(EXERCISE INPUTS)
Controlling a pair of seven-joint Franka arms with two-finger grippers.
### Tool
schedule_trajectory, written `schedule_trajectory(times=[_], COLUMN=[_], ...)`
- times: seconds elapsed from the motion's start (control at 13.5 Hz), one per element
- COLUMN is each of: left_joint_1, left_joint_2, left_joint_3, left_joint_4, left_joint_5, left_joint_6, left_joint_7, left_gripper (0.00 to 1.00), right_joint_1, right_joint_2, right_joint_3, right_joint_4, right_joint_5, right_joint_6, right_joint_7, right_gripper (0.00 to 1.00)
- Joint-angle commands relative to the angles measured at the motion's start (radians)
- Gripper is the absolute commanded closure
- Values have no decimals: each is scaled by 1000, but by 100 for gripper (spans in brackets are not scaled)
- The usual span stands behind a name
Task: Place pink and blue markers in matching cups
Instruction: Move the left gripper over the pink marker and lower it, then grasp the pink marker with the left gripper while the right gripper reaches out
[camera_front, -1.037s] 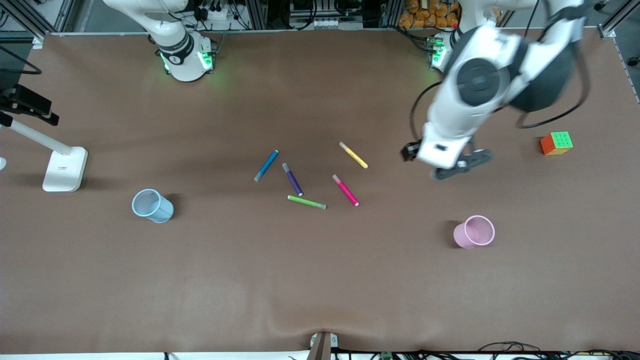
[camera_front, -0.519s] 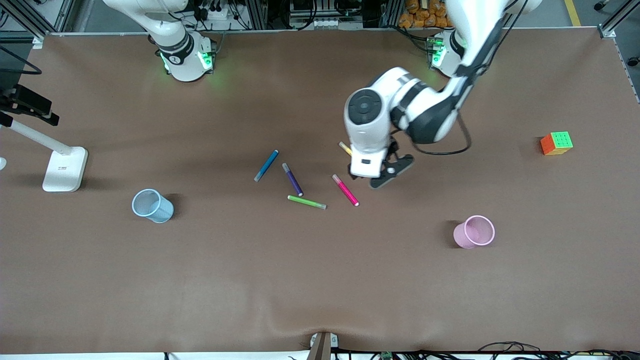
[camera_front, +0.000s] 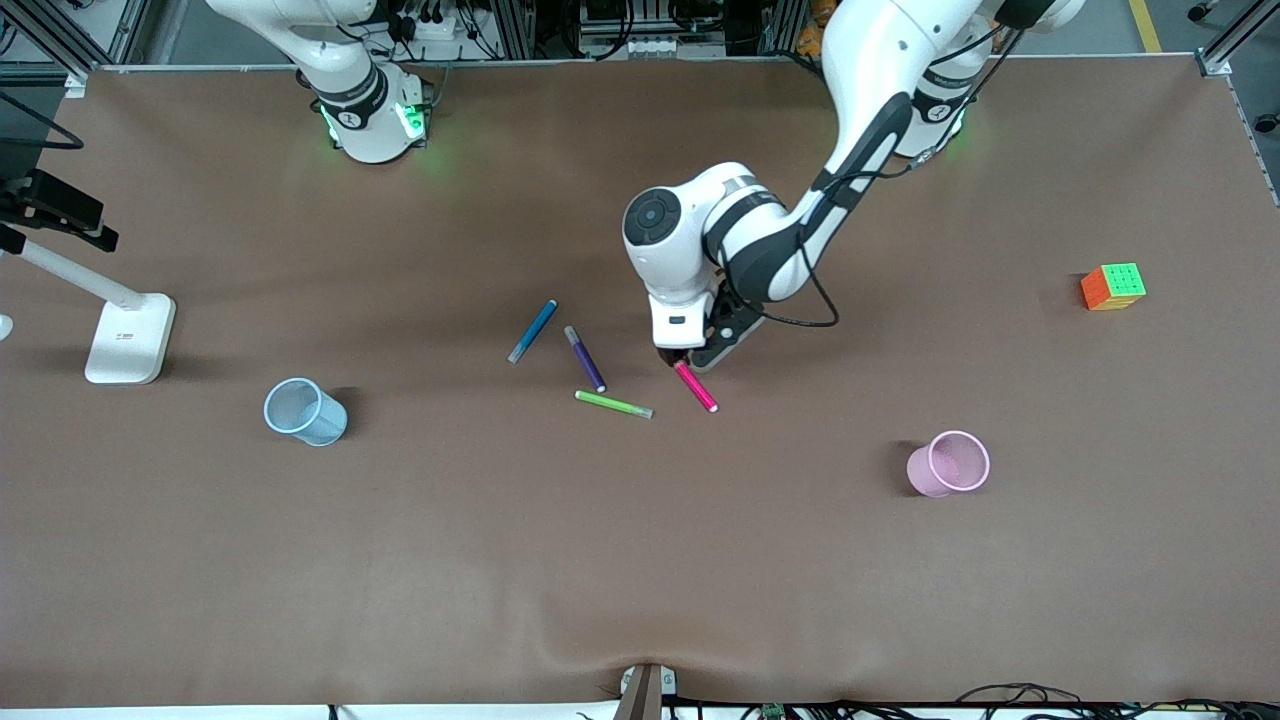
(End EXERCISE INPUTS)
**PROBLEM**. Without the pictures, write out the whole listing above exactly as it appears.

**RESPONSE TO THE EXERCISE**.
Controlling a pair of seven-joint Franka arms with two-finger grippers.
### Tool
schedule_trajectory, written `schedule_trajectory(times=[_], COLUMN=[_], ...)`
- times: seconds elapsed from the motion's start (control at 13.5 Hz), one per element
- COLUMN is each of: left_joint_1, left_joint_2, left_joint_3, left_joint_4, left_joint_5, left_joint_6, left_joint_7, left_gripper (0.00 to 1.00), right_joint_1, right_joint_2, right_joint_3, right_joint_4, right_joint_5, right_joint_6, right_joint_7, right_gripper (0.00 to 1.00)
- Joint-angle commands relative to the angles measured at the motion's start (radians)
- Gripper is the absolute commanded closure
- Values have no decimals: each is scaled by 1000, but by 100 for gripper (spans in brackets are not scaled)
- The usual span stands behind a name
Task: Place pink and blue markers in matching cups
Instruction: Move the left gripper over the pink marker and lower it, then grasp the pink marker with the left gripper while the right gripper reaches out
[camera_front, -1.037s] 
[camera_front, -0.519s] 
[camera_front, +0.000s] 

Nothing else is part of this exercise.